Wie jeder Anwalt weiß (oder wissen sollte), ist eine Klageschrift kein öffentliches Forum für Schmähkritik und Beschimpfungen — kein geschütztes Podium, um gegen einen Gegner zu wettern. Eine Klageschrift ist kein Megafon für Öffentlichkeitsarbeit oder eine Kanzel einer politischen Kundgebung oder das funktionale Äquivalent der Hyde Park Speakers’ Corner.
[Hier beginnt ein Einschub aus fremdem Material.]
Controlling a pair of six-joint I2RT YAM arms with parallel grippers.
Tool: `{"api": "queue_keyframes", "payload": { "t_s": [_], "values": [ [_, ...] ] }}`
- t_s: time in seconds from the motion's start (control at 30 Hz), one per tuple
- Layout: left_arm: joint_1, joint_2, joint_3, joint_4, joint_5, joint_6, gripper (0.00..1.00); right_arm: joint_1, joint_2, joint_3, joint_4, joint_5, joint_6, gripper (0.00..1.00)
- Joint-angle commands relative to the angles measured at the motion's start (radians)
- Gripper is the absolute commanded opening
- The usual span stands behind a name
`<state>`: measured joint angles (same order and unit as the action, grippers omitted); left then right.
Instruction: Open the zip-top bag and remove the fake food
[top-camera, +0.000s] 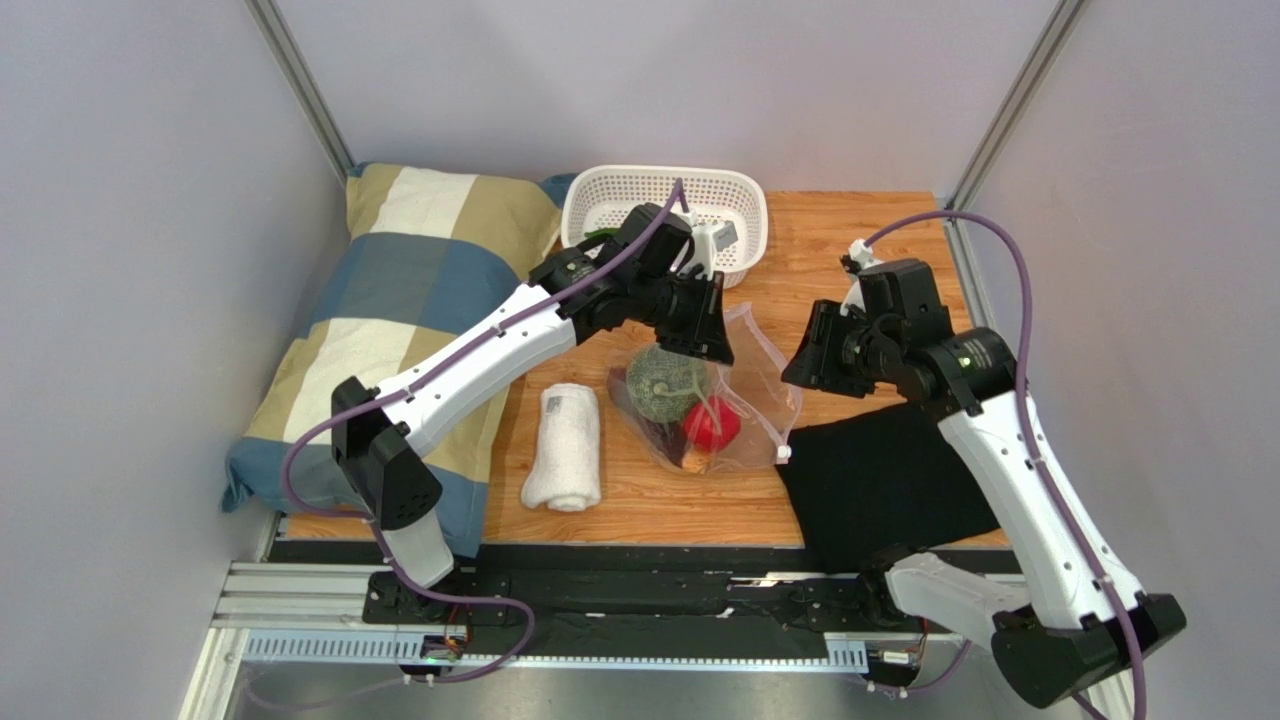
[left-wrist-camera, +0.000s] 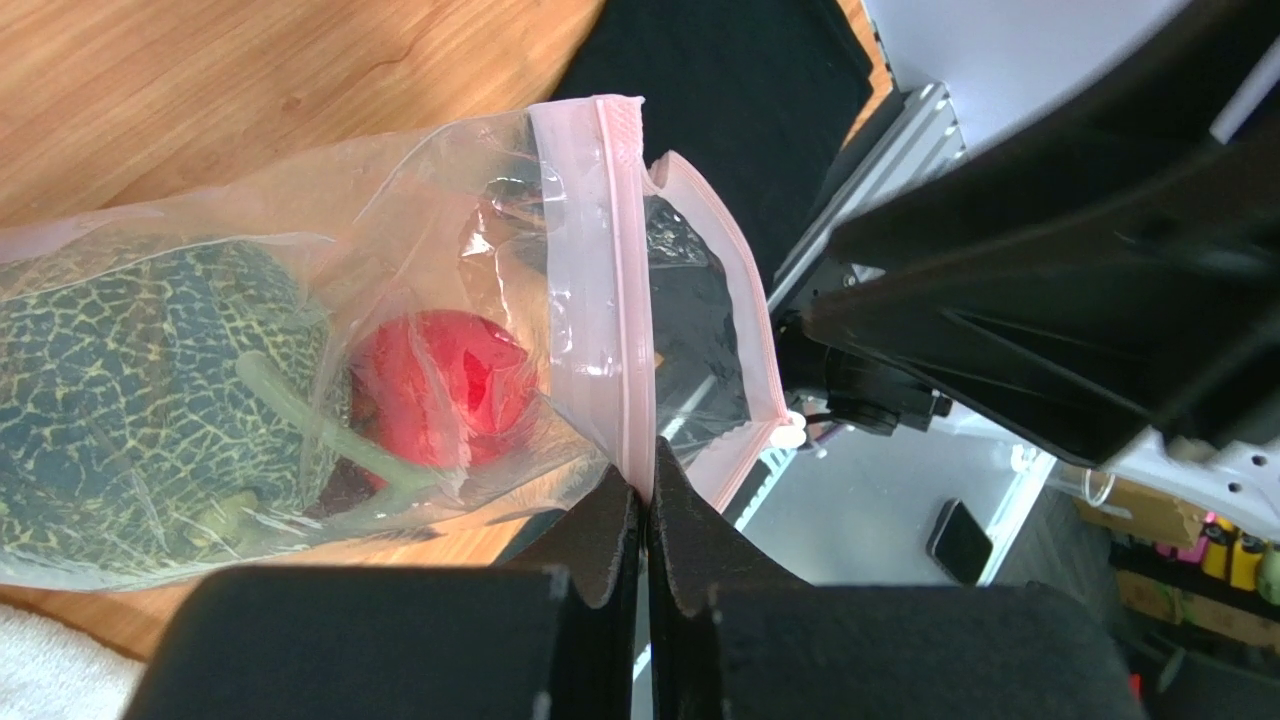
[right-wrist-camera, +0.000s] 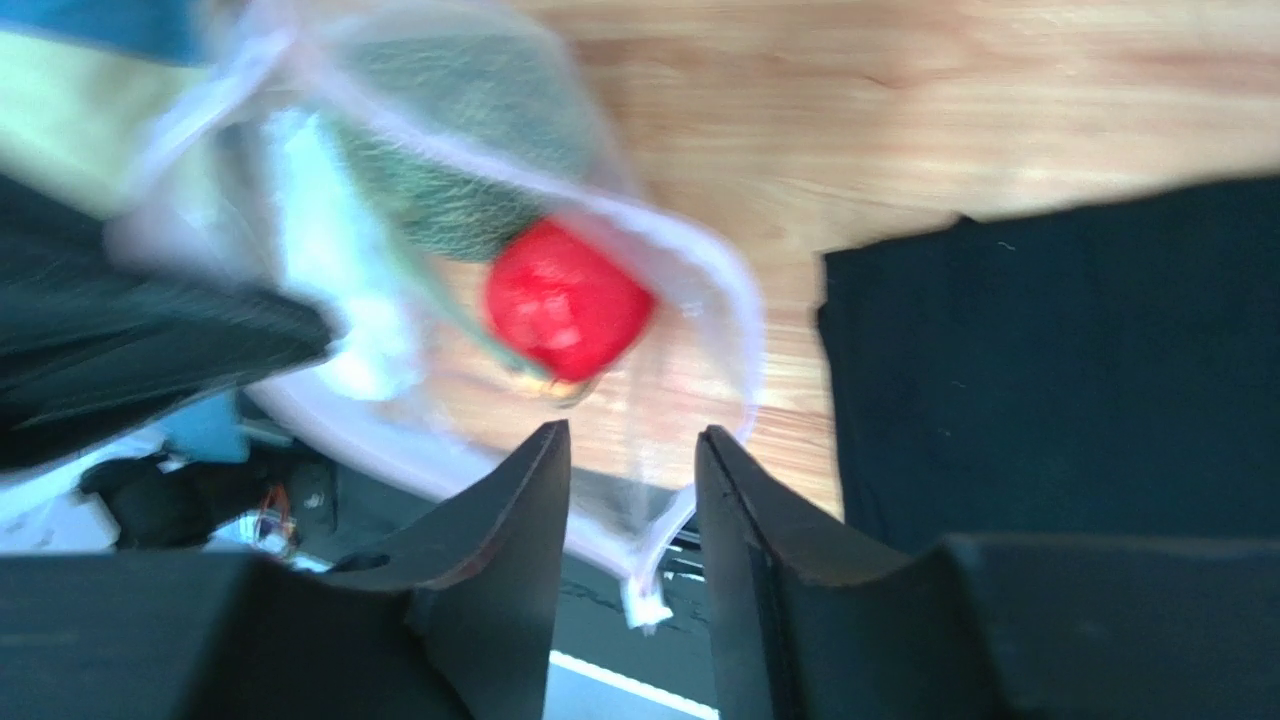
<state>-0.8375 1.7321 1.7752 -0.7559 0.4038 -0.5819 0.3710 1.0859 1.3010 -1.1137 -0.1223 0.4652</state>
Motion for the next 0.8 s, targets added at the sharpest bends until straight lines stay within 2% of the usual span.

Eine Klageschrift ist ein Mechanismus, um die Beklagten auf faire, präzise, direkte, nüchterne und wirtschaftliche Weise — in einer professionell zurückgenommenen Form, die der Würde des adversarischen Verfahrens vor einem Art-III-Gericht der Vereinigten Staaten entspricht — über die Natur und den Inhalt der Ansprüche zu informieren. Eine Klageschrift ist eine kurze, einfache, direkte Darlegung von Tatsachenbehauptungen, die hinreichend sind, um einen mit Anschein plausiblen Anspruch auf Rechtsbehelf darzulegen und die es ermöglichen, eine informierte Erwiderung zu formulieren. Obwohl Anwälte einen gewissen Spielraum in der Ausformulierung der Ansprüche für ihren Klienten haben, geht die Klageschrift in dieser Sache weit über die äußerste Grenze dieses Spielraums hinaus.
Diese Klageschrift steht unmissverständlich und inakzeptabel im Widerspruch zu den Anforderungen von Regel 8. Die Klageschrift wird verworfen, mit der Möglichkeit zur Überarbeitung innerhalb von achtundzwanzig Tagen. Die überarbeitete Klageschrift darf vierzig Seiten nicht überschreiten, wobei nur das Kopfblatt (Titel), die Unterschrift und eventuelle Anhänge ausgenommen sind.
Angeordnet in Tampa, Florida, am 19. September 2025.